In a promising turn of events for the South African economy, the National Treasury has forecast a gradual acceleration in growth, with growth projected to increase by 0.2 percentage points annually, which will culminate in reaching the target of 2% by 2028.
The optimism comes after a surge in gross domestic product (GDP) that saw the economy expand by about 2.1% in 2022, largely due to the recovery from the impact of the COVID-19 pandemic. business Report.
Achieving similar growth rates by 2022 could provide significant relief to South Africa's notoriously high unemployment rate, which currently stands above 31%.
Finance Minister Enoch Godongwana recently stressed in the national budget review presentation that the domestic growth outlook is improving, driven by a stable global economy amid the backdrop of ongoing geopolitical tensions that are reshaping trade policies and supply chains around the world.
“We forecast real economic growth of 1.6% in 2026, an improvement from the 1.4% projected in 2025,” Godongwana announced.
He attributed this optimistic trajectory to strength in economic performance from the latter half of 2025, and said that in the medium term, average growth is projected to hover around 1.8% before reaching the 2% mark by 2028, Business Report reported.

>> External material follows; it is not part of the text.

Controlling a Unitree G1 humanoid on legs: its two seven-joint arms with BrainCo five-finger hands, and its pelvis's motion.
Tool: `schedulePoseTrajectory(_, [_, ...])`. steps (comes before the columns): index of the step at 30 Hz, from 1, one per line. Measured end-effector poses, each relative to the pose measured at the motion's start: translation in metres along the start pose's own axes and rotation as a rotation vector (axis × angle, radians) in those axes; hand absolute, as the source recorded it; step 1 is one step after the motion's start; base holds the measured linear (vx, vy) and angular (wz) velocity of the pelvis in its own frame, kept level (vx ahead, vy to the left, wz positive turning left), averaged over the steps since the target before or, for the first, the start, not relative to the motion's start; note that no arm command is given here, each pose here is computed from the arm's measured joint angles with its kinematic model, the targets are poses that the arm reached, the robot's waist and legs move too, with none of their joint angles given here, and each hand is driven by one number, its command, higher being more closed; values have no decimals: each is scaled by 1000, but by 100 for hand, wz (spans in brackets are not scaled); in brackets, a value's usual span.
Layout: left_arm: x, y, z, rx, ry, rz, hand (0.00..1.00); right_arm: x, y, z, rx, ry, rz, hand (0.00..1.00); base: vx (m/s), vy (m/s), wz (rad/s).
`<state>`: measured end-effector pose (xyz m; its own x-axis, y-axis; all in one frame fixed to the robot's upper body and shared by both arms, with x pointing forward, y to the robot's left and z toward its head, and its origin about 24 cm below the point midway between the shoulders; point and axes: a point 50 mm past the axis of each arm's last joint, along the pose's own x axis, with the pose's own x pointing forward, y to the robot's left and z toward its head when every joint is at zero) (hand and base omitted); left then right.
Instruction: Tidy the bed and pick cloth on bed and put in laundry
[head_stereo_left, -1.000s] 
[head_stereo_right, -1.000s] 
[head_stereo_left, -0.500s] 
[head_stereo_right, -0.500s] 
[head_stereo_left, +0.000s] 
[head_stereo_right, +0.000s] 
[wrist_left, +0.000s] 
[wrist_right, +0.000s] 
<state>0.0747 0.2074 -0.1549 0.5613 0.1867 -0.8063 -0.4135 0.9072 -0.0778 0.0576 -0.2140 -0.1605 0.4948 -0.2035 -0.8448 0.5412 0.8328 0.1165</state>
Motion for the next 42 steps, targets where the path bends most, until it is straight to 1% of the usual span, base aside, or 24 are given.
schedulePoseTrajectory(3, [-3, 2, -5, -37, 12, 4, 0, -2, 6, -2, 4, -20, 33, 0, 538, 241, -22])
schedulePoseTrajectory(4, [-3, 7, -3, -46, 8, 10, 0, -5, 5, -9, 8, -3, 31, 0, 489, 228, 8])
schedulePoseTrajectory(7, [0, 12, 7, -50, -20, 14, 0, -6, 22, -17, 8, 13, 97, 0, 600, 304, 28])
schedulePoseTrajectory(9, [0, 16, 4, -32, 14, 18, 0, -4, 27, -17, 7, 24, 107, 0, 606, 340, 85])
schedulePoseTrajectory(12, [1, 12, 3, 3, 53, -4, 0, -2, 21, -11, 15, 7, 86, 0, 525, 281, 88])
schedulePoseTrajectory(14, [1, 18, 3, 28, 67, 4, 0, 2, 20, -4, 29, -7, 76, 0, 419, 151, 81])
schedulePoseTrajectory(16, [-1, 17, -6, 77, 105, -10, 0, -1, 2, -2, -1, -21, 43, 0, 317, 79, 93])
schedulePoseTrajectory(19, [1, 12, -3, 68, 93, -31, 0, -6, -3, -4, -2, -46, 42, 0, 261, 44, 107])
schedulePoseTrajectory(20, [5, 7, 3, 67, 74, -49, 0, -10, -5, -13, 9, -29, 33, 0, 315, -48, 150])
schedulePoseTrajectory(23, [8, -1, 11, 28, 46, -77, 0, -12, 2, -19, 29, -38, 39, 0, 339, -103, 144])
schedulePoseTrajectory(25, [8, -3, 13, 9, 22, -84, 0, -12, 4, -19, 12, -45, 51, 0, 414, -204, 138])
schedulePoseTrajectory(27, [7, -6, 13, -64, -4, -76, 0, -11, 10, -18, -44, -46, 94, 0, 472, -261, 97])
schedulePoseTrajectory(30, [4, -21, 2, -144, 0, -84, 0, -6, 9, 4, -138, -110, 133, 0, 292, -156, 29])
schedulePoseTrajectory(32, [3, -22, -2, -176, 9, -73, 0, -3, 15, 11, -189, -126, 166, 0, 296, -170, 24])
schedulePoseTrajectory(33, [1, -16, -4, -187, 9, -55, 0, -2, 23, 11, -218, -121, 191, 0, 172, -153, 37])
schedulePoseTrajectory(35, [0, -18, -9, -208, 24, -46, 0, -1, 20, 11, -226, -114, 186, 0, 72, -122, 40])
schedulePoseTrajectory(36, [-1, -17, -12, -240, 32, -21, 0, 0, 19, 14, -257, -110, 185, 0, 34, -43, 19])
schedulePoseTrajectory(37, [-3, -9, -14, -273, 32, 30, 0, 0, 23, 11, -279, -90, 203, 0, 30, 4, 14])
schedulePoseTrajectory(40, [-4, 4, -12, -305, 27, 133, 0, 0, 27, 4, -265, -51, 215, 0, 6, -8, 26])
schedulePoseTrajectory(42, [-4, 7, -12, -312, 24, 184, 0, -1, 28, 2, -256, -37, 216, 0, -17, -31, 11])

The Deputy Minister of Finance, David Masondo, echoed this sentiment during a pre-speech media briefing, emphasizing the connection between the improvement in investor confidence, low interest rates and the decline in risk premia with the structural reforms undertaken by the government over the past five to six years.
“These corrective actions have made a significant contribution to stabilizing critical sectors such as power supply, freight, rail, and boosting tourism and simplifying visa applications to attract skilled workers,” he said.
The government is set to make significant investments in infrastructure, with public sector spending expected to exceed R1 trillion over the next three years. However, while global economic resilience remains a promising sign, risks to trade remain. According to Masondo, the focus should now turn towards strengthening domestic growth drivers through accelerated structural reforms.
Globally, growth forecasts indicate a stabilization rate of 3.3% by 2026, mirroring projections for 2025. While advanced economies are projected to grow slower, emerging markets, particularly sub-Saharan Africa and India, are poised for faster growth due to strong domestic demand. Meanwhile, as China moves from an investment-led to a more consumption-driven economic model, changes in global trade dynamics are also anticipated.
However, despite these optimistic projections, Godongwana cautioned that enduring challenges such as persistent logistics bottlenecks, inadequate public infrastructure and outbreaks such as foot-and-mouth disease pose significant risks to domestic economic activity. He reiterated that addressing structural barriers such as high unemployment rates and transportation issues is key to achieving sustained growth.
“Rapid implementation of reforms, especially in energy, water and transportation, is essential to drive the economy forward,” Godongwana said. He further said that a balanced fiscal approach and enhanced public state capacity are fundamental to driving rapid inclusive growth.
As South Africa aims to navigate the complexities of its recovery, officials are adamant that the way forward lies in maintaining macroeconomic stability, engaging in structural reforms and investing in infrastructure that facilitates growth and attracts private investment.